Begin at the first line below and copy each line exactly, ending with the line where "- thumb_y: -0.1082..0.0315" appears.

**SUPPLIED MATERIAL**
__________

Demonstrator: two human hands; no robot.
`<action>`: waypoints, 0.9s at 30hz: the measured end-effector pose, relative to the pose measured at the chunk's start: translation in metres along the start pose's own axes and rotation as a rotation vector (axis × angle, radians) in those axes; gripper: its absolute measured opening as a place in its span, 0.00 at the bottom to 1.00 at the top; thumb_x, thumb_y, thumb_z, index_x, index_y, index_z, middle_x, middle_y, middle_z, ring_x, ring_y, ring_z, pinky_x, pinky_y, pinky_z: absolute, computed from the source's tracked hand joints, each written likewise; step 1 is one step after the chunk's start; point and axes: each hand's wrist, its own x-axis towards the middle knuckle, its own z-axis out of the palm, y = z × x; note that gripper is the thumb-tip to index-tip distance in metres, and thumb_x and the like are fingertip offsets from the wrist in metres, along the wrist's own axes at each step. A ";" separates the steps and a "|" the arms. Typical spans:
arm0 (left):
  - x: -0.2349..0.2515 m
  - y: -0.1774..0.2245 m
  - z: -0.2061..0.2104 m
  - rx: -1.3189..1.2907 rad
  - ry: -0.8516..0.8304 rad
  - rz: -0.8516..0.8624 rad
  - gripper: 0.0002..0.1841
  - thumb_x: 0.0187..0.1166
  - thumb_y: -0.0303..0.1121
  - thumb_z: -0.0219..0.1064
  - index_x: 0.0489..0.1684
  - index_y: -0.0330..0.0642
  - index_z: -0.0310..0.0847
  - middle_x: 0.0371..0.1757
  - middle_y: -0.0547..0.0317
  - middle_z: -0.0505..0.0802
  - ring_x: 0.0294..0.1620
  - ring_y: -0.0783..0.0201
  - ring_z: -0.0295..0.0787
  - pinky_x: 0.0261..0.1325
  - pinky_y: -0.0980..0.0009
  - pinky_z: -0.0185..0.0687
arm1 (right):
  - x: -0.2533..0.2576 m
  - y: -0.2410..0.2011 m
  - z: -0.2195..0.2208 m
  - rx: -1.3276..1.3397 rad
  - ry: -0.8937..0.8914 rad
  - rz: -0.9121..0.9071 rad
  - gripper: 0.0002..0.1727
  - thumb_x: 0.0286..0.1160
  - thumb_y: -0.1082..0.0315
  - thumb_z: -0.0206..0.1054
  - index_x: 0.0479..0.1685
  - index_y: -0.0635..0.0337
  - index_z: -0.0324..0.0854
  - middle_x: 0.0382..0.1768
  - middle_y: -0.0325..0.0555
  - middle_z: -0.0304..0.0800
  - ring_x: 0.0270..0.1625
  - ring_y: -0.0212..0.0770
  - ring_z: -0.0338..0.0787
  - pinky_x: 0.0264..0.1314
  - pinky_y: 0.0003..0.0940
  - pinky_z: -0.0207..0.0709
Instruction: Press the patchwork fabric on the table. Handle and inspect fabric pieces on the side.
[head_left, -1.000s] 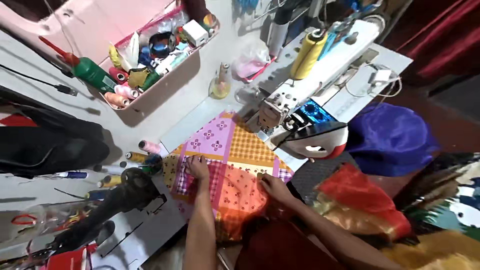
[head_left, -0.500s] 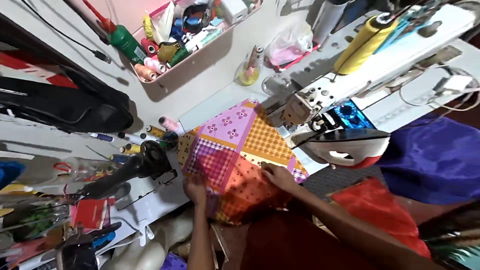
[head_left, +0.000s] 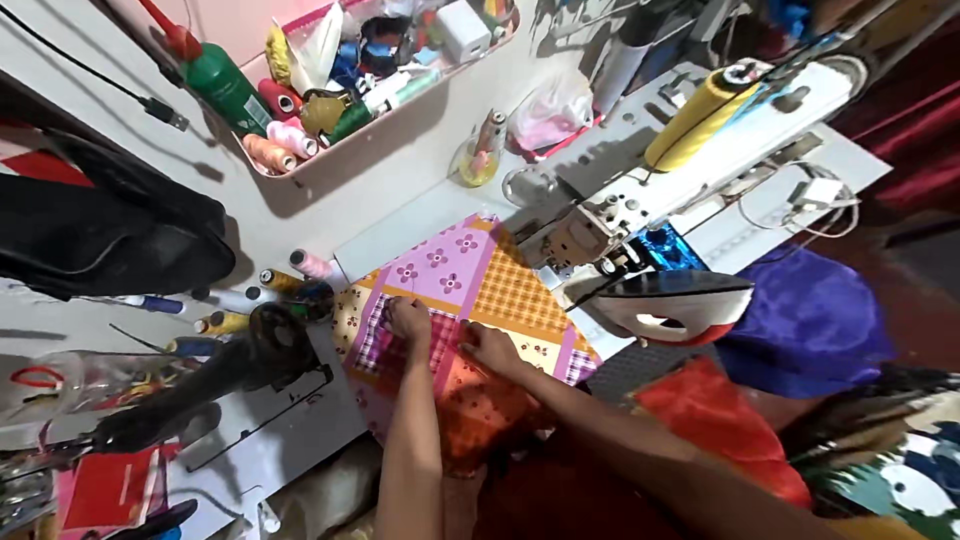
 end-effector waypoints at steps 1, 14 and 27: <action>0.002 -0.004 0.001 -0.020 0.014 0.035 0.12 0.82 0.36 0.65 0.47 0.40 0.93 0.65 0.43 0.90 0.75 0.44 0.79 0.78 0.40 0.66 | 0.000 -0.002 0.001 -0.005 0.000 0.003 0.32 0.85 0.51 0.64 0.86 0.54 0.69 0.67 0.61 0.88 0.71 0.64 0.86 0.74 0.67 0.71; -0.182 -0.209 -0.012 -0.206 0.208 -0.120 0.16 0.84 0.29 0.63 0.54 0.20 0.85 0.60 0.24 0.88 0.63 0.32 0.86 0.70 0.41 0.78 | 0.037 -0.030 -0.007 0.000 0.019 -0.121 0.20 0.88 0.59 0.60 0.68 0.62 0.83 0.63 0.61 0.89 0.68 0.61 0.87 0.70 0.64 0.76; -0.133 -0.136 -0.018 -0.206 0.133 0.118 0.21 0.80 0.37 0.70 0.66 0.33 0.85 0.76 0.33 0.81 0.78 0.37 0.77 0.80 0.42 0.70 | 0.116 -0.066 0.017 -0.199 0.283 -0.436 0.14 0.83 0.63 0.66 0.57 0.62 0.88 0.55 0.61 0.91 0.61 0.64 0.90 0.59 0.67 0.80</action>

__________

**REPLY**
Demonstrator: two human hands; no robot.
`<action>`: waypoints, 0.9s at 30hz: the measured end-effector pose, relative to the pose measured at the chunk's start: translation in metres along the start pose's own axes and rotation as a rotation vector (axis × angle, radians) in those axes; gripper: its absolute measured opening as a place in its span, 0.00 at the bottom to 1.00 at the top; thumb_x, thumb_y, thumb_z, index_x, index_y, index_z, middle_x, middle_y, middle_z, ring_x, ring_y, ring_z, pinky_x, pinky_y, pinky_z: absolute, computed from the source's tracked hand joints, each written likewise; step 1 is one step after the chunk's start; point and axes: each hand's wrist, its own x-axis towards the middle knuckle, its own z-axis out of the palm, y = z × x; note that gripper is the thumb-tip to index-tip distance in metres, and thumb_x and the like are fingertip offsets from the wrist in metres, along the wrist's own axes at each step. A ";" separates the steps and a "|" the arms. Typical spans:
arm0 (left):
  - x: -0.2349..0.2515 m
  - y: -0.1774..0.2245 m
  - z: -0.2061..0.2104 m
  - rx: -1.3189..1.2907 rad
  - ry: -0.8516..0.8304 rad
  - rz: -0.8516..0.8624 rad
  - gripper: 0.0002..0.1841
  - thumb_x: 0.0187..0.1166
  - thumb_y: -0.0303..0.1121
  - thumb_z: -0.0219..0.1064
  - index_x: 0.0489..0.1684
  - index_y: -0.0330..0.0642
  - index_z: -0.0310..0.0847
  - middle_x: 0.0371..0.1757
  - middle_y: -0.0547..0.0317
  - middle_z: -0.0505..0.0802
  - ring_x: 0.0294..0.1620
  - ring_y: -0.0783..0.0201
  - ring_z: -0.0295..0.0787
  - pinky_x: 0.0261..0.1325
  - pinky_y: -0.0980..0.0009
  - pinky_z: -0.0185..0.0687
arm1 (right):
  - x: -0.2533..0.2576 m
  - y: -0.2410..0.2011 m
  - z: -0.2195..0.2208 m
  - rx: -1.3276..1.3397 rad
  - ry: -0.8937..0.8914 rad
  - rz: -0.9121..0.9071 rad
  - gripper: 0.0002..0.1727
  - thumb_x: 0.0286..0.1160
  - thumb_y: -0.1082..0.0315

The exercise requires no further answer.